Hey all,

I’m going through Chris P.‘s Learning to Program book, and there’s

a problem in Chapter 10 that asks you to write your own sorting method

without using #sort. I had initially attempted to do this using two

arrays and iterating through one of them, attempting to compare the

words inside the array, find the smallest word, and pass it to another

array (we’ll call it sorted_words). This failed, however. I’ve been

working on it for the better part of a day, and it’s not working. I took

a peek at Chris’ solution. Here is the pastebin link with my comments:

custom_sort - Pastebin.com. The comments are my attempts to understand

Chris’ thought process, which he describes here:

“What strikes me as probably the easiest way to do this is to keep two

more lists around: one will be our list of already-sorted words, and the

other will be our list of still-unsorted words. We’ll take our list of

words,find the “smallest” word (that is, the word that would come first

in the dictionary), and stick it at the end of the already-sorted list.

All of the other words go into the still-unsorted list. Then you do the

same thing again but using the still-unsorted list instead of your

original list: find the smallest word, move it to the sorted list, and

move the rest to the unsorted list. Keep going until your still-unsorted

list is empty.”

I have a few questions. First, what is the point of the first method

(def sort)? What is its function? I don’t get why it’s necessary.

Second, although I tried to work through the iteration of unsorted.each

(as noted in my comments), it’s just not clear to me what is going on.

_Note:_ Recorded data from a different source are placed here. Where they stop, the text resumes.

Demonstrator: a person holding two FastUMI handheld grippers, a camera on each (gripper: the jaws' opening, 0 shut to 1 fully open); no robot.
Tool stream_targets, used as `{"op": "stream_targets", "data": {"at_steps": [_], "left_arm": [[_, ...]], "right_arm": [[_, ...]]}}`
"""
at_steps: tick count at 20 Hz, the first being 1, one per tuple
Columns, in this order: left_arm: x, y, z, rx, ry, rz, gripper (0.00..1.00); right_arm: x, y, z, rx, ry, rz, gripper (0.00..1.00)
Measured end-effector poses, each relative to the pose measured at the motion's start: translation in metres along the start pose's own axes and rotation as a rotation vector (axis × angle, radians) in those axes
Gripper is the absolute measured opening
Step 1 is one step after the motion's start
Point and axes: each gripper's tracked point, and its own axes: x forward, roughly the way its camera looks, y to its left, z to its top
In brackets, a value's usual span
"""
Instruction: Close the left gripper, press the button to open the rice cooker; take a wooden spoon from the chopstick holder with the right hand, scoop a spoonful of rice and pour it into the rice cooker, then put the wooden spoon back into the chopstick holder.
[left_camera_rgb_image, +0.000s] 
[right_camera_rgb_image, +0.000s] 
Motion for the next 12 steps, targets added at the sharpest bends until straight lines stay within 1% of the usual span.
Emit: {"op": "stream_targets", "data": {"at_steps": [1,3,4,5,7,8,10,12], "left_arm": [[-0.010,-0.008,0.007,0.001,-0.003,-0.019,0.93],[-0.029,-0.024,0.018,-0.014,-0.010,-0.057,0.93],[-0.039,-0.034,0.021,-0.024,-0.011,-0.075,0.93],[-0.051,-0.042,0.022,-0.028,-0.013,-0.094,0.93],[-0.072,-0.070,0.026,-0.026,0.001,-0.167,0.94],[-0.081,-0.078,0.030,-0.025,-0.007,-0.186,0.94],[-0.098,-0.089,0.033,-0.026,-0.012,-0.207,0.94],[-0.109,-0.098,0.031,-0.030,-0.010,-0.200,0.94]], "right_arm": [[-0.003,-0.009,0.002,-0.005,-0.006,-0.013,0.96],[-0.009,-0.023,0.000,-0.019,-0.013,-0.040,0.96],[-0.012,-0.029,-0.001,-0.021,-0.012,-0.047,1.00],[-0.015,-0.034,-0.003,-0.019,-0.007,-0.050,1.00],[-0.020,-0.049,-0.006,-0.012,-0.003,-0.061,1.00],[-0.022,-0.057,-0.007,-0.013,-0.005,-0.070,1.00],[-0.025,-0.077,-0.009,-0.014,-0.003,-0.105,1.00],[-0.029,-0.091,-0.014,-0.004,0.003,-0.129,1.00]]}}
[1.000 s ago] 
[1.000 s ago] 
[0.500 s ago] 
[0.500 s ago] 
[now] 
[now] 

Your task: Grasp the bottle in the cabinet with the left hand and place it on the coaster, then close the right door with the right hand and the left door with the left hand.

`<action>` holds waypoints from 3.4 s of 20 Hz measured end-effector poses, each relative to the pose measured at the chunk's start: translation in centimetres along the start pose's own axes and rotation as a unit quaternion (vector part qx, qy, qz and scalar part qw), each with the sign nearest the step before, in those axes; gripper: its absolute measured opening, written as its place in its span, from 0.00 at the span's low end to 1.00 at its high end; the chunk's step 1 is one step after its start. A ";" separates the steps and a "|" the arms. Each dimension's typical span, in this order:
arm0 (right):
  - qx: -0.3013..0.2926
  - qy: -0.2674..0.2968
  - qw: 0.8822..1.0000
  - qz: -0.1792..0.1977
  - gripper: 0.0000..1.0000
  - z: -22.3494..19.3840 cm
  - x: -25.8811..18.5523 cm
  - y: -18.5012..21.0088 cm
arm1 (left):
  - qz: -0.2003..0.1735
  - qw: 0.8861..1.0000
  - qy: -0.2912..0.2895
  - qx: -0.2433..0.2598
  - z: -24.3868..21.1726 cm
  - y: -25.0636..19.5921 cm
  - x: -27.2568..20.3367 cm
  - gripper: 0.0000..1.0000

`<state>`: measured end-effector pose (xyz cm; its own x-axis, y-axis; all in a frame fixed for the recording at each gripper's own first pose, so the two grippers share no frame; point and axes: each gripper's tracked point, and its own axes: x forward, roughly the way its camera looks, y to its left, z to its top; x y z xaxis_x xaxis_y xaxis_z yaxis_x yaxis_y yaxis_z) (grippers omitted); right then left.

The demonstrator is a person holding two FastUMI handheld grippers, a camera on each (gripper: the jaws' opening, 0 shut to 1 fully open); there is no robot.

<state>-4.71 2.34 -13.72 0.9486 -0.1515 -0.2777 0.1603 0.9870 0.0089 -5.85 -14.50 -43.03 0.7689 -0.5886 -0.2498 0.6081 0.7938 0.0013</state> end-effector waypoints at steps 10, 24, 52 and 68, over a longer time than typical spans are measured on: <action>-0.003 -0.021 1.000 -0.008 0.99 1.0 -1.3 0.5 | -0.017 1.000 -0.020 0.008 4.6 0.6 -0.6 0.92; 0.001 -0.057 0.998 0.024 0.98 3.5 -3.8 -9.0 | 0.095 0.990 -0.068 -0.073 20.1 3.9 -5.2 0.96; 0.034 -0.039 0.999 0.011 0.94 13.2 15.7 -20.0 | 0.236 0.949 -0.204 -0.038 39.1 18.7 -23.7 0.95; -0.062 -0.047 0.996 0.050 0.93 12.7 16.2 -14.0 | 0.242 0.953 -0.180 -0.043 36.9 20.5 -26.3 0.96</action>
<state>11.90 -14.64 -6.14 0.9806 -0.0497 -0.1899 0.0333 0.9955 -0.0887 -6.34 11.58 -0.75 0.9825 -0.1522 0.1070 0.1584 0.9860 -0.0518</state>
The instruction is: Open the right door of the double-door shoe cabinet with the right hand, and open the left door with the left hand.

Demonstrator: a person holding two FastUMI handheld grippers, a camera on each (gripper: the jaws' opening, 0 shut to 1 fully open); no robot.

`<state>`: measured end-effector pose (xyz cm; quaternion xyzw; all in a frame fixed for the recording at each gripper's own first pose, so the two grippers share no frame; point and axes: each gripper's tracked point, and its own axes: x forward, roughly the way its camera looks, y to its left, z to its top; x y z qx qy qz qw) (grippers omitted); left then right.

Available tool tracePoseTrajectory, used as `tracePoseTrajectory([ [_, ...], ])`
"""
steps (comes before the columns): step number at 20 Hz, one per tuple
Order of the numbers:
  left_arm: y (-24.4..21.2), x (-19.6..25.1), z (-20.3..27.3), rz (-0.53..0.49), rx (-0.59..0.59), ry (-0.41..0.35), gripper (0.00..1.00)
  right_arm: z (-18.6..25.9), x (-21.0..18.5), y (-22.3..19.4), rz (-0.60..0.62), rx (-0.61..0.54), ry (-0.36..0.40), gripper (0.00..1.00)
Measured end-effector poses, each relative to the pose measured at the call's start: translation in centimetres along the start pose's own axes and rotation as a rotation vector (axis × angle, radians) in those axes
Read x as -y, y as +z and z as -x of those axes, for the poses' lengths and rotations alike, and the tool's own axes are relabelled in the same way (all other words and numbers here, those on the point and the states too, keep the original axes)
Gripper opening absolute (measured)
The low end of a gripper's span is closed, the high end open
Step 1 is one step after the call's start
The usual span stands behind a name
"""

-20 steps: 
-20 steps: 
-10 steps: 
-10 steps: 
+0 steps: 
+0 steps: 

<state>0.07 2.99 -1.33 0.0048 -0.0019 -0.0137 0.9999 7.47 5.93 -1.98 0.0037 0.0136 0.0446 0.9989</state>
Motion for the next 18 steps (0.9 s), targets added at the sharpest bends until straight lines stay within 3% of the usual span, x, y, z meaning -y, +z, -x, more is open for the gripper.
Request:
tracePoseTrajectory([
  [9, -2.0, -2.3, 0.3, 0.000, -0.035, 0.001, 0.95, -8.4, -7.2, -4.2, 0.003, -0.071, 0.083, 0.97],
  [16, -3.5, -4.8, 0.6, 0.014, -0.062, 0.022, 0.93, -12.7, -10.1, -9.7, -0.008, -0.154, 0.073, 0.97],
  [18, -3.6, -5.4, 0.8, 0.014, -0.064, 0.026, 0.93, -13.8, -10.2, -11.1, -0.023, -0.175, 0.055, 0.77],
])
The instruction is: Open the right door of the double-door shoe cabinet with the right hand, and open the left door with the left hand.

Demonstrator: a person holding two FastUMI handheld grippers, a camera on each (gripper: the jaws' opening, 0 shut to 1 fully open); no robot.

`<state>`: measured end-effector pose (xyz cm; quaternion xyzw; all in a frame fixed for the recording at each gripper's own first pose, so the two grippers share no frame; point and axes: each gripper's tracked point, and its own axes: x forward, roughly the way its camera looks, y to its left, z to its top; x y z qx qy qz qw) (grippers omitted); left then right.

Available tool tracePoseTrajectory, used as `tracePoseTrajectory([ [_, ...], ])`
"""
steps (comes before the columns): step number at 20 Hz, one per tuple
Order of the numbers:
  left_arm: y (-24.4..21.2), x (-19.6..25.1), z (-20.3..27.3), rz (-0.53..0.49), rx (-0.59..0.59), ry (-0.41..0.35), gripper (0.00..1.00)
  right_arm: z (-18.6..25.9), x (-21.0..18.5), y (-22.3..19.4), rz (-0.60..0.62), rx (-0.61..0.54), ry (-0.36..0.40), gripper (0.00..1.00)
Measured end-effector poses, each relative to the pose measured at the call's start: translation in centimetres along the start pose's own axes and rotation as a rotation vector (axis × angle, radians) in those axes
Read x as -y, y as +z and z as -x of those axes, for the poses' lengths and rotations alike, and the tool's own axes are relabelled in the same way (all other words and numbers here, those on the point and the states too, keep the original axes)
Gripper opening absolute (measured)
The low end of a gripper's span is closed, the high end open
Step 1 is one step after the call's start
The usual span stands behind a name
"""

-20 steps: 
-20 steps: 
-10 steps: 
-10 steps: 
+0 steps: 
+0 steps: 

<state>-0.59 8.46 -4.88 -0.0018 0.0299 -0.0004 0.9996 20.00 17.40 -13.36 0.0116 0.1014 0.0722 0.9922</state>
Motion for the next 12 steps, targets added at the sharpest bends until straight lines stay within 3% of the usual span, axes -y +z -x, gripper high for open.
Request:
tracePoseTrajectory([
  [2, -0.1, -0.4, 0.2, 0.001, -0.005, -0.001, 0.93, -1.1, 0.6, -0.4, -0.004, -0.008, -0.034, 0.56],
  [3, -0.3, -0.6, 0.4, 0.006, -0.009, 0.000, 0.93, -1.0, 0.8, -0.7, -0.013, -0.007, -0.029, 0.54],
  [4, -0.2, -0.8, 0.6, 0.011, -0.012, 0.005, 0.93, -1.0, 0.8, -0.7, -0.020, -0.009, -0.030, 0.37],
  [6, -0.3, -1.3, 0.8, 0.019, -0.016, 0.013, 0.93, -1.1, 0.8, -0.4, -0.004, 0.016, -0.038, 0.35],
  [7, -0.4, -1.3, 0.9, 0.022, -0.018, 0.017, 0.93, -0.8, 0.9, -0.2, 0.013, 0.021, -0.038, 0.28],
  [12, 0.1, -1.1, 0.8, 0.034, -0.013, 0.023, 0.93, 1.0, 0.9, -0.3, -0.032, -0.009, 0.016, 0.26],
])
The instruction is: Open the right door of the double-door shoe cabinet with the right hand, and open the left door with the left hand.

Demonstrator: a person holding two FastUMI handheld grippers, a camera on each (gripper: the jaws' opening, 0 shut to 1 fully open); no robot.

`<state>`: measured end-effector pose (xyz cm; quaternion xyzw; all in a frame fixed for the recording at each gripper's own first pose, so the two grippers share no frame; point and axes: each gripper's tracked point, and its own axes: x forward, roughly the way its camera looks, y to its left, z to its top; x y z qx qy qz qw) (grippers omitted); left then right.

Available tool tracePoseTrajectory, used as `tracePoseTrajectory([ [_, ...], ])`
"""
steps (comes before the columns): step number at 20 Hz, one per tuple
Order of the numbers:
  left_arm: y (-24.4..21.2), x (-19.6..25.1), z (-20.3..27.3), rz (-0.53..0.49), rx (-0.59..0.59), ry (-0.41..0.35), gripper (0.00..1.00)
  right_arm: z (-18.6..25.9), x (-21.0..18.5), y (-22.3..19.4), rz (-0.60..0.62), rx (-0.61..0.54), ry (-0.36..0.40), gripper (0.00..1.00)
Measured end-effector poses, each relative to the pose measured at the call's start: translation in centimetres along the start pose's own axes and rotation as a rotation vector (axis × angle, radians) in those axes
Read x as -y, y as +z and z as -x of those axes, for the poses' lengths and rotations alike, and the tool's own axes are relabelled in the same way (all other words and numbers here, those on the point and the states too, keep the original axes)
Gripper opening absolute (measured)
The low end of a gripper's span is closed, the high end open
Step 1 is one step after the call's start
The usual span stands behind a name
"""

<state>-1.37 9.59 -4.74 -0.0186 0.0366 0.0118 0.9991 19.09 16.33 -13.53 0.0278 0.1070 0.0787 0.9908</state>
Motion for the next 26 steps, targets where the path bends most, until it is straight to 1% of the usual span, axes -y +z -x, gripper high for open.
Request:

My third question is a bit more abstract. When I first looked at this

problem at no point did it occur to me to do anything Chris did in his

solution. This worries me. I’ve been teaching myself Ruby for about 6-7

months and I know I will always be learning new things even years from

now. But the solution that Chris came up with did cross my mind for a

second. Does this kind of thinking eventually come with exposure / more

study? I’m a little deflated with how much I worked on this problem

fruitlessly, and how far away I was from the actual solution. Granted I

know there are many solutions to problems in Ruby, but the fact that I

still can’t grasp exactly what this program is doing is making me doubt

myself.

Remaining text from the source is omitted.